Spann Vibroacoustic Method

Avionics components in aircraft and launch vehicles may be mounted to surfaces which are exposed to high intensity acoustic excitation. The external acoustic pressure field causes the panel and shell surfaces to vibrate. This vibration then becomes a base input to any component mounted on the internal side. Components must be designed and tested accordingly.

The component vibration input levels can be derived via analysis and testing for a given sound pressure level.

Acoustic testing of the structure can be performed in a reverberant chamber or using a direct field method. There is some difficultly in testing, however, because the simulated acoustic field in the lab facility may be different in terms of spatial correlation and incidence than that of the flight environment even if the sound pressure level can be otherwise replicated.

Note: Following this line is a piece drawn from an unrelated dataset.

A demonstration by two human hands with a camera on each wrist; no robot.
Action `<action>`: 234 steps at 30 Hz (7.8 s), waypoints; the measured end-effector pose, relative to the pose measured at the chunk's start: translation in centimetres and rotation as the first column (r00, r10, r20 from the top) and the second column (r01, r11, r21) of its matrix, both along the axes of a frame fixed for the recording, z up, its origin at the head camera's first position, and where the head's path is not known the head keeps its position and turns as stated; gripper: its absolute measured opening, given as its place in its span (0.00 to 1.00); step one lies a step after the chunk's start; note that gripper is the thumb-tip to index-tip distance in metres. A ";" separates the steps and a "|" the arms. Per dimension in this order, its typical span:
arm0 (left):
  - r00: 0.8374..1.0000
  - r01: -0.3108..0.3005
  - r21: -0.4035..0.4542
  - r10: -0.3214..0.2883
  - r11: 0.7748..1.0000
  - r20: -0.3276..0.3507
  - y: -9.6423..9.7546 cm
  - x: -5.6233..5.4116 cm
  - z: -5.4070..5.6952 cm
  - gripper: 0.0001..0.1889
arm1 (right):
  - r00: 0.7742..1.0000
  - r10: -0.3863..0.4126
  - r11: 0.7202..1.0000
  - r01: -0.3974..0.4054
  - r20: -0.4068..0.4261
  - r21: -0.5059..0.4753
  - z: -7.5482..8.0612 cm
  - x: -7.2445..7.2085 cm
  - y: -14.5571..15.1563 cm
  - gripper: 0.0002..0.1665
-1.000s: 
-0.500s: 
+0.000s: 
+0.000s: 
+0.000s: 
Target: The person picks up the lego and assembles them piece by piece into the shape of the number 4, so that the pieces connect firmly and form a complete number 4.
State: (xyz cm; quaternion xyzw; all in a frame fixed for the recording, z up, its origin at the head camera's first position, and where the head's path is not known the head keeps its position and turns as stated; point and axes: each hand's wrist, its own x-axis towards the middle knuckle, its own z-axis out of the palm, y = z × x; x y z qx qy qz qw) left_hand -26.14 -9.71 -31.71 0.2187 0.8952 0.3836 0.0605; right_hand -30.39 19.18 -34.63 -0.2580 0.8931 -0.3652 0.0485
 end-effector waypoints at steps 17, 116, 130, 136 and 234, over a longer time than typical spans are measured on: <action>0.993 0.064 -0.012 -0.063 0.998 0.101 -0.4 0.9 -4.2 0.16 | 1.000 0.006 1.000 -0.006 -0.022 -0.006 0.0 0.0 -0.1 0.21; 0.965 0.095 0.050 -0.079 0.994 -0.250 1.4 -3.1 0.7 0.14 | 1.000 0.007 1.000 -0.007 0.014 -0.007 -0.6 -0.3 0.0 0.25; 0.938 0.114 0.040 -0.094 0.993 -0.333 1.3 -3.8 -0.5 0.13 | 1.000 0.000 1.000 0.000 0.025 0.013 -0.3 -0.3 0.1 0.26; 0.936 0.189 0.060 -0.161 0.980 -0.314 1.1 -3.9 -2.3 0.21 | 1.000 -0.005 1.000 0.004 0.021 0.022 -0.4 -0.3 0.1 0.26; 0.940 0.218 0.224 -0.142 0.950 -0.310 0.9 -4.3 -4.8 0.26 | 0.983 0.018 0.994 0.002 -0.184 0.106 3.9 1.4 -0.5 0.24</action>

The vibroacoustic analysis techniques include finite element and boundary element methods, as well as statistical energy analysis. These are powerful tools, but they require numerous assumptions regarding external acoustic pressure field type, coupling loss factors, modal density, impedance, radiation efficiency, critical and coincident frequencies, distinguishing between acoustically fast and slow modes, etc.

As an alternative, simple empirical methods exist for deriving the structural vibration level corresponding to a given sound pressure level. Two examples are the Franken and Spann techniques. These methods may be most appropriate in the early design stage before hardware becomes available for lab testing and before more sophisticated analysis can be performed.

The Spann method provides a reasonable estimate of the acoustically excited component vibration environments when only the areas exposed to the acoustic environment and mass are known.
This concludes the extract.